Michael Berg, father of the be-headed American Nick Berg, has been all over the media condemning the killing of al Zarqawi as simply the "revenge" of George W. Bush. He has equated the revenge of Bush with the revenge of Zarqawi. Leaving aside, for the moment, whether the killing of Zarqawi actually had anything to do with revenge (for I think our national policy is driven more often by loftier considerations) let’s take what Berg says at face value. Is there really no difference between the revenge of the just and the unjust? Only if your thinking has been so corrupted by the sophisticated sophistries of the West that you no longer recognize the difference between the just and the unjust.
Hugh Hewitt brought this blog post from Joel Achenbach (the most popular blogger at The Washington Post to our attention yesterday, wherein Achenbach seems to make the point that there is a moral equivalence between the killings of Zarqawi and the killing of Zarqawi by American bombers. But Achenbach actually takes it a step further--at least his words do. He seems to say (as you may remember that Bill Mahr did stupidly say some months back) that the killings of Zarqawi and other insurgents at least have the virtue of being more manly because they are more personal. That is, Zarqawi actually got his hands bloody while American bombers just punch a button. I find it very difficult to believe that Achenbach (or Mahr, for that matter) actually believes what he implies here. But it is symptomatic of the perverse attempt to appear above the fray and devastatingly clever that has captured the popular imagination in this post-modern era. Frankly, I’m not afraid to say that I find it disgusting. And, what’s more, it’s also pathetic.

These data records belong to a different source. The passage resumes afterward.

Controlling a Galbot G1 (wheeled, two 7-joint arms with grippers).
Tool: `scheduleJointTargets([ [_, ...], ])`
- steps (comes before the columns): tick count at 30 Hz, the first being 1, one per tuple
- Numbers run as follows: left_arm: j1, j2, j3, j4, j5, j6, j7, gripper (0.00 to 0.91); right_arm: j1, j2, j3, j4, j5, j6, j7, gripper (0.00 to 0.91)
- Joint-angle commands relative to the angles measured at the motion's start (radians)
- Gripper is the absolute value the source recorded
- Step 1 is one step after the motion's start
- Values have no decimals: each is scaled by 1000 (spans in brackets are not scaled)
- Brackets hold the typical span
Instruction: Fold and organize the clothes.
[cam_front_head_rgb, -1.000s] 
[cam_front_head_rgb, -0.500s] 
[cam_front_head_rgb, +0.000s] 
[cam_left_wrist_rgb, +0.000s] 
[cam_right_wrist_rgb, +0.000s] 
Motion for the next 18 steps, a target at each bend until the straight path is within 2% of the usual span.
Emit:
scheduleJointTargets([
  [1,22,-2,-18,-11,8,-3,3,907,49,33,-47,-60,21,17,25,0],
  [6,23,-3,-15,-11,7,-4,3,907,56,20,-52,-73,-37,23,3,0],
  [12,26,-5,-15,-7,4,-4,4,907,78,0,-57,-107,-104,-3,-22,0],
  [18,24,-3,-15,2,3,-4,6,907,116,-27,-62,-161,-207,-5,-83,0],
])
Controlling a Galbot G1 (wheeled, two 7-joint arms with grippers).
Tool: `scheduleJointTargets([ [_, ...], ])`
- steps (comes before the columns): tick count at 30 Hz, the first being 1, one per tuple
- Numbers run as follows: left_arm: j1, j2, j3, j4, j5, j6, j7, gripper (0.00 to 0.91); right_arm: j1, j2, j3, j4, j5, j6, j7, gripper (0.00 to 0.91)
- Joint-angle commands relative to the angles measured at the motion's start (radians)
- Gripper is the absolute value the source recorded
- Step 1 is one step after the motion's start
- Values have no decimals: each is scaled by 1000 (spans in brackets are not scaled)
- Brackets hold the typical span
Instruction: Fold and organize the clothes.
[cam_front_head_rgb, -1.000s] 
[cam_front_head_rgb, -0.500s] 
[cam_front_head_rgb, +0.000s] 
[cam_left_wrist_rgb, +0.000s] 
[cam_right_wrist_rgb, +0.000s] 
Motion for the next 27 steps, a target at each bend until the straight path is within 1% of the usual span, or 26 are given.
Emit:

I’ve been re-reading Leo Strauss’ great work What is Political Philosophy in recent days and this great quote more or less sums up what this kind of stupid commentary really is:
"His ’ethical neutrality’ is so far from being nihilism or a road to nihilism that it is not more than an alibi for thoughtlessness and vulgarity: by saying that democracy and truth are values, he says in effect that one does not have to think about the reasons why these things are good, and that he may bow as well as anyone else to the values that are adopted and respected by his society. Social science positivism [what’s really driving the thinking of these folks]fosters not so much nihilism as conformism and philistinism.